Oracle bone inscriptions are records of divinations performed in communication with royal ancestral spirits. The shortest are only a few characters long, while the longest are thirty to forty characters in length. The Shang king wouldwith his ancestors on topics relating to the royal family, military success, weather forecasting, ritual sacrifices, and related topics by means of scapulimancy, and the answers would be recorded on the divination fabric itself.

The oracle-bone script is a well-developed writing system, suggesting that the Chinese script's origins may lie earlier than the slow second millennium BC. Although these divinatory inscriptions are the earliest surviving evidence of ancient Chinese writing, this is the widely believed that writing was used for many other non-official purposes, but that the materials upon which non-divinatory writing was done – likely wood and bamboo – were less durable than bone and shell and have since decayed away.

The traditional view of an orderly series of scripts, used to refer to every one of two or more people or things one invented suddenly and then completely displacing the preceding one, has been conclusively demonstrated to be fiction by the archaeological finds and scholarly research of the later 20th and early 21st centuries. gradual evolution and the coexistence of two or more scripts was more often the case. As early as the Shang dynasty, oracle-bone program coexisted as a simplified form alongside the normal script of bamboo books preserved in typical bronze inscriptions, as living as the extra-elaborate pictorial forms often clan emblems found on many bronzes.
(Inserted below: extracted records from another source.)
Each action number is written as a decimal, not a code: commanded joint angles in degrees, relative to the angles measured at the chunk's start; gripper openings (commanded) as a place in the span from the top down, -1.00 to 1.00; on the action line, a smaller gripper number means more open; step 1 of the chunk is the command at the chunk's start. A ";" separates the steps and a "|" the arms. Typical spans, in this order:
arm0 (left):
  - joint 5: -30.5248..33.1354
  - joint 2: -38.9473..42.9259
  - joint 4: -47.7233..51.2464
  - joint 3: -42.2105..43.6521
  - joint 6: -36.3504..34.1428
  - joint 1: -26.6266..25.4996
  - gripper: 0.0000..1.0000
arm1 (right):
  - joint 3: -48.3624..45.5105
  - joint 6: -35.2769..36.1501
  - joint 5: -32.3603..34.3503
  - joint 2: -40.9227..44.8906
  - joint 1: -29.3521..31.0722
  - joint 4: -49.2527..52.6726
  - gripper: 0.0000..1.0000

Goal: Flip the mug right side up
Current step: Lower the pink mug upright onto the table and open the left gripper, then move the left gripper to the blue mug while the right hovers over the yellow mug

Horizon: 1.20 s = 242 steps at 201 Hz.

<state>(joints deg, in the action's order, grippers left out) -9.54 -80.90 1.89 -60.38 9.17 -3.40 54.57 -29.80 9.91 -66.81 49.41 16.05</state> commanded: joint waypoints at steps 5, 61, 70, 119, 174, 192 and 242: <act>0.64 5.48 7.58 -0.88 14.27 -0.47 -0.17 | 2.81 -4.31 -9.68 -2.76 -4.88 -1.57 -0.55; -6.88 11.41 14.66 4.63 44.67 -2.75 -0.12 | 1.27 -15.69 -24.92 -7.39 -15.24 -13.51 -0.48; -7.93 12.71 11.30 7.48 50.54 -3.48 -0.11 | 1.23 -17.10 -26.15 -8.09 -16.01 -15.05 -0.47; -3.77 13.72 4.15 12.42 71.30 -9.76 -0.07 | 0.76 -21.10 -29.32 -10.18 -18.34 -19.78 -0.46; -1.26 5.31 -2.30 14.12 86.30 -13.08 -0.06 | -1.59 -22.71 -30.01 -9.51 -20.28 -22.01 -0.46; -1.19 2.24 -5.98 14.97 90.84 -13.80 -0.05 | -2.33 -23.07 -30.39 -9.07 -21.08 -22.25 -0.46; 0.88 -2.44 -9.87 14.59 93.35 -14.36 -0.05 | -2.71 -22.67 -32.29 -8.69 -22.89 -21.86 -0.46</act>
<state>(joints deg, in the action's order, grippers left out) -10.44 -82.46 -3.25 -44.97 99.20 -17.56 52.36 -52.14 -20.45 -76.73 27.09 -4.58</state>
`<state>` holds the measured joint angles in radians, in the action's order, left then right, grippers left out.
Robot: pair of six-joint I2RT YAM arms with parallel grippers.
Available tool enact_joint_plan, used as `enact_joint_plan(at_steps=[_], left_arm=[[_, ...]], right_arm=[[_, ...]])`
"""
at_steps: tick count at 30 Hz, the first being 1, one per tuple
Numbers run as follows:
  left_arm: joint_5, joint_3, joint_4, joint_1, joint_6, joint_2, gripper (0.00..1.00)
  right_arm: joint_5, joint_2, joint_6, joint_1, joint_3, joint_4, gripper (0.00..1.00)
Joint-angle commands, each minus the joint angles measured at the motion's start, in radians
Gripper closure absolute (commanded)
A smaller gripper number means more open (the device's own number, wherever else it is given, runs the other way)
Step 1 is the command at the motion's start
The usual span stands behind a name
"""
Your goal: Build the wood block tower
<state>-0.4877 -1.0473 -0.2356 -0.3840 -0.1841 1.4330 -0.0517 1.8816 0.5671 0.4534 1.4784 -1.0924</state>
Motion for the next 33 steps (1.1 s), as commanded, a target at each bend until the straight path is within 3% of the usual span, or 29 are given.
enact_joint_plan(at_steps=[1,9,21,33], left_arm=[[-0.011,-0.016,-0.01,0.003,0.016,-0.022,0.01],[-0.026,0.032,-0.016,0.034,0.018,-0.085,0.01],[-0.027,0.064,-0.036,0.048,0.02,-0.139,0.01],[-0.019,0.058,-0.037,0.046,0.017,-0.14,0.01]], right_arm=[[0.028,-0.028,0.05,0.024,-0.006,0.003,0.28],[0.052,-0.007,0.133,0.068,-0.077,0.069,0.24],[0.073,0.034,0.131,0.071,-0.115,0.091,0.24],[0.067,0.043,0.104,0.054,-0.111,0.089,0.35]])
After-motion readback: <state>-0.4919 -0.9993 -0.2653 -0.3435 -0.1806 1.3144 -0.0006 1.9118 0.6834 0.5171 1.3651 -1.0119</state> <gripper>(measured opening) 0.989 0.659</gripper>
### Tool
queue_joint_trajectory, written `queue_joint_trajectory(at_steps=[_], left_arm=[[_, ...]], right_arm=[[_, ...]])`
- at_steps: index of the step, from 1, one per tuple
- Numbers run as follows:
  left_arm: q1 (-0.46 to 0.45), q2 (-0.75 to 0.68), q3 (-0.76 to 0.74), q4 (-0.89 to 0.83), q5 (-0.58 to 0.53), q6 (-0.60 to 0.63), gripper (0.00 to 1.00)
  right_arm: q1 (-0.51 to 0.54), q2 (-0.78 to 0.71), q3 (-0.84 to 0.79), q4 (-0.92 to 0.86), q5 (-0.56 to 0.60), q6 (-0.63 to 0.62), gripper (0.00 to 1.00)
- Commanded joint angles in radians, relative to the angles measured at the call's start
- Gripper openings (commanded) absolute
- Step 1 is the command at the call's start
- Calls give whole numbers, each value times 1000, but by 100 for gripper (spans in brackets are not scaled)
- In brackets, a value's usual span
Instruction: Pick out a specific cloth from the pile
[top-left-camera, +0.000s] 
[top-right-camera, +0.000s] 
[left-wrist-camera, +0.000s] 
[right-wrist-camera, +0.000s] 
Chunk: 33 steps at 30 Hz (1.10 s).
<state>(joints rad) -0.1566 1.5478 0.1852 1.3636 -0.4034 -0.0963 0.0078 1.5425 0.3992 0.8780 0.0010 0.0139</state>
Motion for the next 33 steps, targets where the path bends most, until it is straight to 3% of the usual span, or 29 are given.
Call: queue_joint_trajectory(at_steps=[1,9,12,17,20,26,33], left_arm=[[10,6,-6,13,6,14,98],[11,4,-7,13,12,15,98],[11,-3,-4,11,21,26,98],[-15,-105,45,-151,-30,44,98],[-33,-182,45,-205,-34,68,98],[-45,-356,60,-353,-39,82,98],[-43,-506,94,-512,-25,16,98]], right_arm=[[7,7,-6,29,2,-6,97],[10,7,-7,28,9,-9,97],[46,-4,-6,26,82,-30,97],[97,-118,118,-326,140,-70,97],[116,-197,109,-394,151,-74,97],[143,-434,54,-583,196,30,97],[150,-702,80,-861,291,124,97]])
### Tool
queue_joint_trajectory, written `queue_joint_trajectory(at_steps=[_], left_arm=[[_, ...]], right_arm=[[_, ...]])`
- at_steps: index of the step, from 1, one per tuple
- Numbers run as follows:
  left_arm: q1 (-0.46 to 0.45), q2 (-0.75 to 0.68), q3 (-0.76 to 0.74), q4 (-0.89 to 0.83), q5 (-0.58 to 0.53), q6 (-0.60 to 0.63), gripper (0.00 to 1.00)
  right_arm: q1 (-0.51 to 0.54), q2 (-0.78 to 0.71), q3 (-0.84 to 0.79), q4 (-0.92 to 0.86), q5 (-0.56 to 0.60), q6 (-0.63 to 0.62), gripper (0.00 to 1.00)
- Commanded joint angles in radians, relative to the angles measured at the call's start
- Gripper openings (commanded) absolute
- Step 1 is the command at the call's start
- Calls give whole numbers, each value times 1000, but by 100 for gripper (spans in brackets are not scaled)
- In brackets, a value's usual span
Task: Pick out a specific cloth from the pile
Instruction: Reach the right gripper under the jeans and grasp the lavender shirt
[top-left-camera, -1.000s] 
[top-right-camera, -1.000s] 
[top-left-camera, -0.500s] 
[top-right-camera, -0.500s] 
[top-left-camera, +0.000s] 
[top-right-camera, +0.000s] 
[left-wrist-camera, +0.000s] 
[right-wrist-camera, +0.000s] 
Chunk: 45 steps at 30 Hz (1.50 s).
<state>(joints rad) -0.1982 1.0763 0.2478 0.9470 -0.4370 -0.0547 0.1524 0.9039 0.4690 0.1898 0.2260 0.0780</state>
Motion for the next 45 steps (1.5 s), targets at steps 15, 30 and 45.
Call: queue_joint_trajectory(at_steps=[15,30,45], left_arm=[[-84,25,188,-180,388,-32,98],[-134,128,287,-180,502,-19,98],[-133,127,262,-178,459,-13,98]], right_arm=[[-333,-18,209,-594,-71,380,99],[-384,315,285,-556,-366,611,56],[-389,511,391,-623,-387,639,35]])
Based on studies of these bronze inscriptions, it is for clear that, from the Shang dynasty writing to that of the Western Zhou and early Eastern Zhou, the mainstream script evolved in a slow, unbroken fashion, until assuming the form that is now known as seal script in the late Eastern Zhou in the state of Qin, without any clear brand of division. Meanwhile, other scripts had evolved, particularly in the eastern and southern areas during the late Zhou dynasty, including regional forms, such as the gǔwén "ancient forms" of the eastern Warring States preserved as variant forms in the Han dynasty character dictionary Shuowen Jiezi, as well as decorative forms such as bird and insect scripts.